I loghi vettoriali rientrano nell’insieme più ampio delle immagini vettoriali. Essi possono essere impiegati in numerosi ambiti: sui cartelloni pubblicitari, per esempio, ma anche sui biglietti da visita. Uno stesso logo può essere utilizzato per entrambe le soluzioni conservando la massima precisione dei dettagli.

Costituiti da tracciati, i loghi vettoriali hanno il vantaggio di rivelarsi efficienti dal punto di vista delle dimensioni dei file: i documenti hanno un peso limitato, il che facilita anche i trasferimenti tra i dispositivi (computer, hard disk, e così via). I loghi vettoriali, così come gli altri elementi grafici che si basano su questo tipo di formato, sono scalabili all’infinito: essi non fanno riferimento ai pixel, così da non dover dipendere dalla risoluzione.
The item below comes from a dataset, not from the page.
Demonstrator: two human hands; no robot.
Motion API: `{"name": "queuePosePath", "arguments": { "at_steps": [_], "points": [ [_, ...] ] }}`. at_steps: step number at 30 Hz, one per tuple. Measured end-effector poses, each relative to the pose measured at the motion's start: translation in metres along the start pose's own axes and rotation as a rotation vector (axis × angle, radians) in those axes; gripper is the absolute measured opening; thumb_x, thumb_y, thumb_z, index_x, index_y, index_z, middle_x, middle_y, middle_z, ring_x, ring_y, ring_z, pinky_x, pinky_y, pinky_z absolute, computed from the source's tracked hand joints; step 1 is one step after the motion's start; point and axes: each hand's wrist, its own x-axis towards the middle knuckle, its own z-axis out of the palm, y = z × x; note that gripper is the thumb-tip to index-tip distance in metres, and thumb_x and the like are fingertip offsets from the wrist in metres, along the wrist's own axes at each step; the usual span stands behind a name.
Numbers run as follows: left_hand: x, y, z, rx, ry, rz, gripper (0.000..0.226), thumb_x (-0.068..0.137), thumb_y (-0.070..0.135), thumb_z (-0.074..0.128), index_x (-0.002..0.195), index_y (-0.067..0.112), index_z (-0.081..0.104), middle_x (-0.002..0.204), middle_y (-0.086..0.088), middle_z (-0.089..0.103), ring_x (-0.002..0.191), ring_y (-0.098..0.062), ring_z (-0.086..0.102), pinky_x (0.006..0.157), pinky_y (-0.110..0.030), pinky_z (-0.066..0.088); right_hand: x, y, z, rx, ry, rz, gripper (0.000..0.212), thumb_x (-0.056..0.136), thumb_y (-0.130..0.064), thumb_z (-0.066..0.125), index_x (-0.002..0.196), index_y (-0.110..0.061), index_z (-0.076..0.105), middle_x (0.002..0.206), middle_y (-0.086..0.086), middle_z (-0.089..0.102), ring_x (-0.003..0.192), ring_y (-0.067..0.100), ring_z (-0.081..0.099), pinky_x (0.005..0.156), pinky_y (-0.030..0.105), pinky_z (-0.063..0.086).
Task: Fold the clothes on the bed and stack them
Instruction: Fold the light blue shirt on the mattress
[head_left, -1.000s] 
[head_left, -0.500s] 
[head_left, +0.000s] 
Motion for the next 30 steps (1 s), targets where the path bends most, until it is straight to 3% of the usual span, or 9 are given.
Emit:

Traducendo dalla teoria alla pratica, un logo di un’azienda può essere stampato su un manifesto di 5 metri x 5 così come sulla copertina di un’agendina: la sua definizione sarà sempre la stessa. Ciò spiega la ragione per la quale è indispensabile lavorare in vettoriale per la progettazione dei loghi.

Differenza tra grafica vettoriale e raster

Che significa grafica raster? Con grafica raster, letteralmente trama, detta anche bitmap, si intende una tecnica che viene utilizzata per parlare di un’immagine digitale. Quest’ultima è formata da tanti piccoli scacchi, detti pixel, con ognuno il proprio colore.

Che differenza c’è tra grafica vettoriale e grafica raster? Mentre quest’ultima, come detto, si basa sui pixel, l’altra viene realizzata attraverso calcoli matematici. La vettoriale è la più indicata per la creazione di disegni, loghi, illustrazioni; l’altra, invece, è utilizzata soprattutto per la post-produzione di fotografie. Un’immagine vettoriale è, come detto, più leggera e sempre nitida, anche se di grandi dimensioni. Quindi, la prediletta nella creazione di tutto ciò che è design.